Como diretrizes para promoção da informação e educação, o texto fala em disponibilização obrigatória de orientações claras e acessíveis aos usuários sobre o uso seguro dos equipamentos, regras de circulação e boas práticas de convivência no espaço urbano. Também são previstas campanhas educativas contínuas, realizadas pelas empresas operadoras, e estímulos à divulgação de canais de comunicação para denúncias e esclarecimentos.
Parecer favorável
O parecer de Vile Santos, aprovado pela comissão, opina pela constitucionalidade, legalidade e regimentalidade do projeto. O relator argumenta que a proposição encontra amparo na Lei Orgânica do Município de Belo Horizonte, que atribui ao Município competência para legislar sobre assuntos de interesse local e organizar os serviços públicos de transporte e trânsito. Tal prerrogativa é reforçada pela Resolução 996/2023 do Conselho Nacional de Trânsito (Contran) que delega aos municípios a regulamentação da circulação de veículos de micromobilidade em vias urbanas.
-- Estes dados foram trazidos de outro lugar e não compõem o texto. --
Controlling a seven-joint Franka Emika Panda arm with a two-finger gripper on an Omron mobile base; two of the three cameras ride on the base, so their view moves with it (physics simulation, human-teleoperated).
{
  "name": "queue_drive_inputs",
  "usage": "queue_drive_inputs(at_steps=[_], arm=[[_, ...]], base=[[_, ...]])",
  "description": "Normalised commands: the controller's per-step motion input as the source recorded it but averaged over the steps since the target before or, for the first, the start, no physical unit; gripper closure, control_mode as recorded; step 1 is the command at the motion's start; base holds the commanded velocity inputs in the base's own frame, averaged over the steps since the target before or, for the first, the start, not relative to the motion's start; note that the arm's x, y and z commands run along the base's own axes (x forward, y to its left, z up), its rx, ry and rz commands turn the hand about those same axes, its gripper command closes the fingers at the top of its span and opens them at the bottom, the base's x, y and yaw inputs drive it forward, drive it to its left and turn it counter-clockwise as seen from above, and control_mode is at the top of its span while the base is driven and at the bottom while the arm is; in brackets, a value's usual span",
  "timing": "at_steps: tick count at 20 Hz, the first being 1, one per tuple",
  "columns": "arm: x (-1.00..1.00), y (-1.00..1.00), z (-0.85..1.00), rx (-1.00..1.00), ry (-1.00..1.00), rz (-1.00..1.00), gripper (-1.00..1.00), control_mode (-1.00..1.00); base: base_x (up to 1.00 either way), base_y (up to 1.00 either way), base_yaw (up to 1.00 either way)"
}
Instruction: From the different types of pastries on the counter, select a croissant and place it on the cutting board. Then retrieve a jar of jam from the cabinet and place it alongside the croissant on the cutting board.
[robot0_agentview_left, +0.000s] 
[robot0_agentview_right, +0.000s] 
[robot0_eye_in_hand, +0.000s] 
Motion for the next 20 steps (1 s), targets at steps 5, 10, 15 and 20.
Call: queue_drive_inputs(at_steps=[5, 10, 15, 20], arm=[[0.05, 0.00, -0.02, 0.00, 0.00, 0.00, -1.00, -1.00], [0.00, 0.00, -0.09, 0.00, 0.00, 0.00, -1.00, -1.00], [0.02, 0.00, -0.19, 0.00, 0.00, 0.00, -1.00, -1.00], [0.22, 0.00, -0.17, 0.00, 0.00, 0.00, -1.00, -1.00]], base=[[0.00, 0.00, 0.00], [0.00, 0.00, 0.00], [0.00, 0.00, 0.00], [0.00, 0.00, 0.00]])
“No que tange aos aspectos materiais, o conteúdo do projeto guarda conformidade com o Código de Posturas, que visa promover a harmonia no espaço urbano e a utilização adequada dos logradouros públicos. A proposta também se alinha às diretrizes do Plano Diretor, especialmente quanto à segurança dos pedestres e à promoção da mobilidade sustentável”, diz Vile Santos.
No entanto, o relator aponta que o texto “extrapola os limites da iniciativa parlamentar" ao estabelecer obrigações específicas ao Poder Executivo, mencionando o artigo que prevê que a operação dos serviços de micromobilidade urbana por empresas privadas depende de prévio credenciamento ou autorização da Prefeitura de Belo Horizonte e o trecho que determina que o Executivo regulamentará a lei no prazo de 90 dias. Nesse sentido, Vile Santos apresenta uma emenda suprimindo a imposição de prazos ao Executivo e adequando as normas de gestão administrativa para um caráter de diretrizes gerais.
Tramitação
Com o aval da Comissão de Legislação e Justiça, o projeto segue para apreciação das Comissões de Mobilidade Urbana, Indústria, Comércio e Serviços; de Meio Ambiente, Defesa dos Animais e Política Urbana; e de Direitos Humanos, Habitação, Igualdade Racial e Defesa do Consumidor. Depois, estará apto a ser votado em 1º turno no Plenário, quando precisará do “sim” da maioria dos vereadores (21) para seguir tramitando.